- **Problem statement**:
Wherever "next" appears in a line of the listing, report that line.
------------------------------------------------------------------------
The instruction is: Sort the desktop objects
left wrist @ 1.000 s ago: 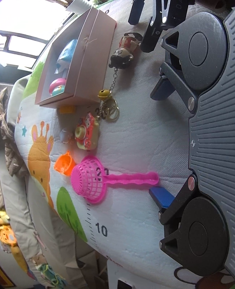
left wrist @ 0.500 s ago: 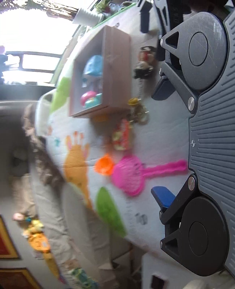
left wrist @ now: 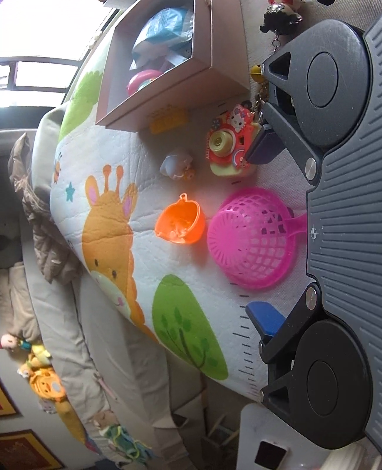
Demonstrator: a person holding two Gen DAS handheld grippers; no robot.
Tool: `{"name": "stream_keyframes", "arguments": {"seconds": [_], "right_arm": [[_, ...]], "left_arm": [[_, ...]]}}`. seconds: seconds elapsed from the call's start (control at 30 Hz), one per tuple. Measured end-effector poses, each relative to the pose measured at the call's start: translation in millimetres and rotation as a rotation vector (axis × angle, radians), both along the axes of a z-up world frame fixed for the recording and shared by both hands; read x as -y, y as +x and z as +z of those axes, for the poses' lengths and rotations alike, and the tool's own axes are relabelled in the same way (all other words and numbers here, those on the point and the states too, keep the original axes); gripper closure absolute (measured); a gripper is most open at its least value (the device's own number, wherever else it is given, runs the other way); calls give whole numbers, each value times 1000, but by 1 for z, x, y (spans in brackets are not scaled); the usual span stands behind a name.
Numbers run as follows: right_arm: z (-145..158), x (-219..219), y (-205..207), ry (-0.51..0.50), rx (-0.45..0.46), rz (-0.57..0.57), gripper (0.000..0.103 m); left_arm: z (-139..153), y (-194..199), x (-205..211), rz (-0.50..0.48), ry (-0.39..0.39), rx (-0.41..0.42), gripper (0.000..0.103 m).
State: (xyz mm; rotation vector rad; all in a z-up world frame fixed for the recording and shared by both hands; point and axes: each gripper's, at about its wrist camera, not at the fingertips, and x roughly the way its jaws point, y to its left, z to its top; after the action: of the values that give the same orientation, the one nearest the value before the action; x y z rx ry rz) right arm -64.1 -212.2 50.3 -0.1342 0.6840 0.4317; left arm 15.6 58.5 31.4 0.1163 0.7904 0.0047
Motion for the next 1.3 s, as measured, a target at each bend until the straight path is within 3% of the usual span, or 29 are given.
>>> {"name": "stream_keyframes", "arguments": {"seconds": [0.03, 0.2, 0.3, 0.37, 0.57, 0.8, 1.0, 1.3], "right_arm": [[3, -4, 3, -20, -1, 31, 26], [0, -23, 24, -129, 5, 102, 34], [-7, -28, 37, -131, -55, 117, 56], [-7, -27, 38, -109, -78, 114, 64], [0, -21, 19, -118, -123, 72, 65], [29, -12, -18, -119, -59, 64, 65], [57, -2, -38, -94, 19, 53, 65], [102, 39, -33, 41, 75, -43, 65]], "left_arm": [[-2, 2, 1, -2, 6, -15, 30], [-5, -1, -1, 2, 14, -28, 29], [0, -9, -2, -6, 13, -20, 31], [5, -19, -3, -18, 8, -6, 31], [27, -73, 13, -148, 5, 52, 31], [47, -119, 43, -312, 28, 129, 30], [60, -125, 58, -343, 36, 179, 30], [79, -119, 59, -328, 25, 241, 30]]}}
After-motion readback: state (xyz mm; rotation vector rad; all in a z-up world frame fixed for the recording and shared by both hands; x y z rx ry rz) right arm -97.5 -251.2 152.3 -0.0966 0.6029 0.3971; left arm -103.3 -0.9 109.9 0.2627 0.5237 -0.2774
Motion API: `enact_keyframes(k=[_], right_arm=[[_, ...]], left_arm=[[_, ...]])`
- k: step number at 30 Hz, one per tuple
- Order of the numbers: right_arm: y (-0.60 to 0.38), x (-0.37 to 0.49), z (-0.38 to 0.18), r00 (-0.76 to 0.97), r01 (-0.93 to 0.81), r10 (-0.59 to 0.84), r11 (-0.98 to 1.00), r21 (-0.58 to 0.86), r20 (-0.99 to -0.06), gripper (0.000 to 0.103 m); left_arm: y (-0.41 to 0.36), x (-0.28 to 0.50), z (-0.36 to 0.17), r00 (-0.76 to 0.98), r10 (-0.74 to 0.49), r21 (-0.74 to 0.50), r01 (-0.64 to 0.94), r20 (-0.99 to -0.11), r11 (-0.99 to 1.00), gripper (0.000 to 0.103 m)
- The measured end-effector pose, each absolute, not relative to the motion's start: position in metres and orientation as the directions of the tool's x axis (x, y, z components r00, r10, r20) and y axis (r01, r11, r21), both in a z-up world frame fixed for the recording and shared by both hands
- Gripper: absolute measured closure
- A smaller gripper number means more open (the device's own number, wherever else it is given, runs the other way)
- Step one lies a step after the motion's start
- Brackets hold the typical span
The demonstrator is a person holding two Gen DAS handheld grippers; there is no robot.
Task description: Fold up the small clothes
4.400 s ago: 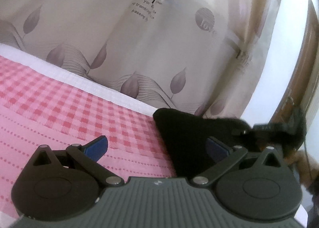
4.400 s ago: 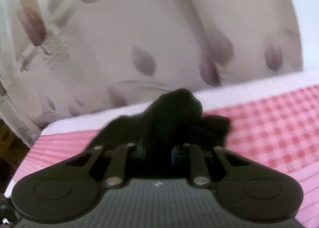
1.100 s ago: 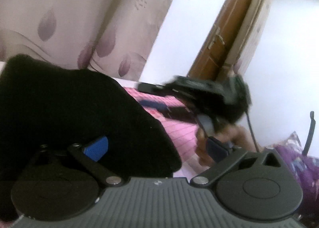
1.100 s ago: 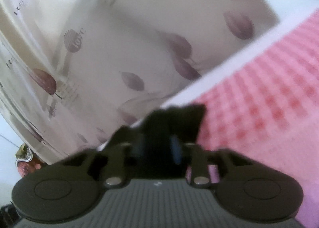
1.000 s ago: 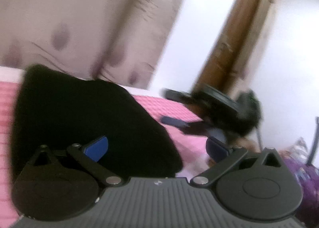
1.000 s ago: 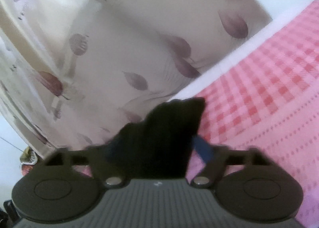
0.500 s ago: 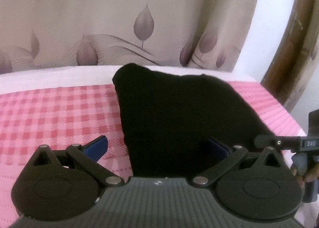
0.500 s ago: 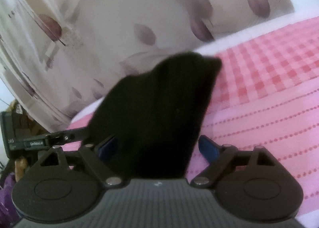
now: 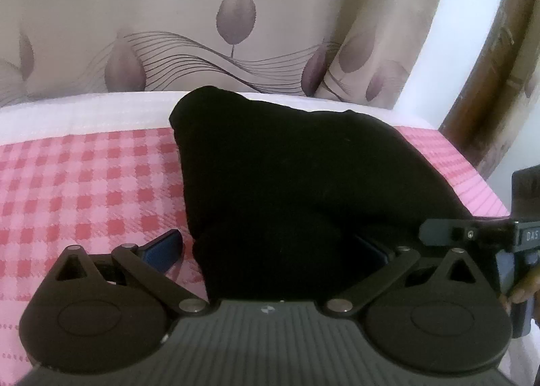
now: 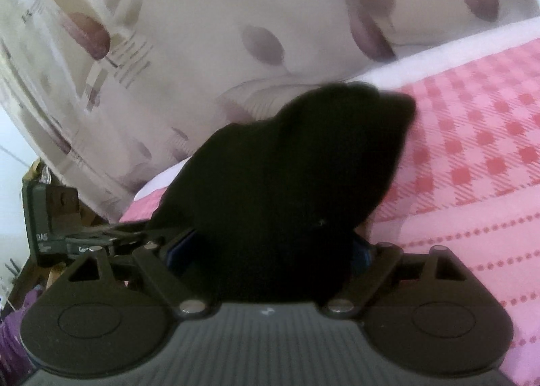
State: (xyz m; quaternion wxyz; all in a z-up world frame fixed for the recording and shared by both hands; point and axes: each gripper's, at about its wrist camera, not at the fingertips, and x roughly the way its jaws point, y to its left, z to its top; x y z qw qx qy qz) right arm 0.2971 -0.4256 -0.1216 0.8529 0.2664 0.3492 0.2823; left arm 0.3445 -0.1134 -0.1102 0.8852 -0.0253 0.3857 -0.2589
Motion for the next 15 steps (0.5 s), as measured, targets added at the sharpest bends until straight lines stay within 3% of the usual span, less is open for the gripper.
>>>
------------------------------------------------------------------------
- **Completed exercise**:
Motion for the next 1.3 s, as measured, a target at each bend until the straight path is within 3% of the usual span, or 29 are given.
Motion for the next 15 steps (0.5 s), as measured, targets added at the sharpest bends until straight lines stay within 3% of the usual span, less is open for the gripper.

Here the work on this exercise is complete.